Há umas décadas, quem circulava nas estradas atravessava forçosamente localidades. Uma vez aí, a estrada tornava-se rua e deixava de ter um número (como a hoje redescoberta EN2, Estrada Nacional 2) para passar a ter nome.

Há umas décadas, quem circulava nas estradas atravessava forçosamente localidades. Uma vez aí, a estrada tornava-se rua e deixava de ter um número (como a hoje redescoberta EN2, Estrada Nacional 2) para passar a ter nome. À saída da localidade, recuperava a numeração ou adquiria uma nova, até à próxima terra. Hoje, quando se sai de uma autoestrada ou de uma via rápida e nos aproximamos de um espaço urbano, continuamos em estradas que também são ruas. Como se lê no prefácio de “A Rua da Estrada”, assinado por Eduardo Andrade Gomes (na altura, vice-presidente da Estradas de Portugal), estas são “suporte de um urbanismo que escorre pelas bermas”. Para o autor, “mais do que lugar, a Rua da Estrada emerge como resultado da relação, do movimento. O fluxo intenso que a percorre é o seu melhor trunfo e a sua própria justificação”.
Em Portugal – ainda que o fenómeno esteja longe de ser só nosso – encontramos amiúde exemplos de “ruas das estradas”. A sinalética que tudo indica, a amálgama de casas, fábricas, lojas, a forçada convivência de camiões e peões, as bermas inóspitas, os passeios-berma que parecem espaços de ninguém ou mesmo não-lugares, cartazes publicitários em demasia; hoje tudo concorre para tornar as bermas destas ruas que também são estradas em espaços de urbanização excessiva – e, portanto, potencialmente confusos ou mesmo agressivos para quem circula.
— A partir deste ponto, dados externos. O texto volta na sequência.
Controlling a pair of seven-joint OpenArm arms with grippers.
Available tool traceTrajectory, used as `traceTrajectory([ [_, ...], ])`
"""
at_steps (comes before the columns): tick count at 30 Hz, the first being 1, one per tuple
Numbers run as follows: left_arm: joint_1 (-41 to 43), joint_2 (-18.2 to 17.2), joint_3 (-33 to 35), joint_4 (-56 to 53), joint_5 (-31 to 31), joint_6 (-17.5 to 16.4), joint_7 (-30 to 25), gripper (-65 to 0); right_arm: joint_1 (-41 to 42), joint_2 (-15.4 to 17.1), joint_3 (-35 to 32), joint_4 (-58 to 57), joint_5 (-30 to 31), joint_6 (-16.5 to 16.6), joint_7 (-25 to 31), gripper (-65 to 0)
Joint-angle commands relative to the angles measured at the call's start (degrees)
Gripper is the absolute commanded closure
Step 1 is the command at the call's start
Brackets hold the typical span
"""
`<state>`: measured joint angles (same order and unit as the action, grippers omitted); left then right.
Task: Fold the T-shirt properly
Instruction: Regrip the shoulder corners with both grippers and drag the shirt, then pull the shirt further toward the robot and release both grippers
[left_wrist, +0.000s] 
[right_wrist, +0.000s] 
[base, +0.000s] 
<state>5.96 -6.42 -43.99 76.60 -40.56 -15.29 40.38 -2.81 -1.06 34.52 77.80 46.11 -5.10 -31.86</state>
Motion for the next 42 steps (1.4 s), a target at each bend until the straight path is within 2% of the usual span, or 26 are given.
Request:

O conceito emerge dos escombros da dupla perda da “cidade” e do “campo” e da oposição convencional entre o “urbano” e o “rural”.
“A Rua da Estrada” faz parte da interessantíssima colecção “Equações de Arquitectura” da portuense Dafne Editora, que congrega livros das Artes à Matemática, da Engenharia à Música, da Literatura à Química, pois a Arquitectura – no meio da qual todos nos movemos, mesmo que não racionalizemos a sua presença – habita o domínio das ideias.
O autor, Álvaro Domingues, nasceu em Melgaço, em 1959, e é geógrafo e professor na Faculdade de Arquitectura da Universidade do Porto, onde também é investigador no CEAU-Centro de Estudos de Arquitectura e Urbanismo. Além das funções docentes na Universidade do Porto e noutras universidades, escreve com regularidade sobre geografia urbana, urbanismo e paisagem, tendo uma coluna na edição dominical do “Público”. Além de “A Rua da Estrada” (2010), destacam-se “Vida no Campo” (também da Dafne Editora, 2012) e “Volta a Portugal”, editado pela Contraponto (2017).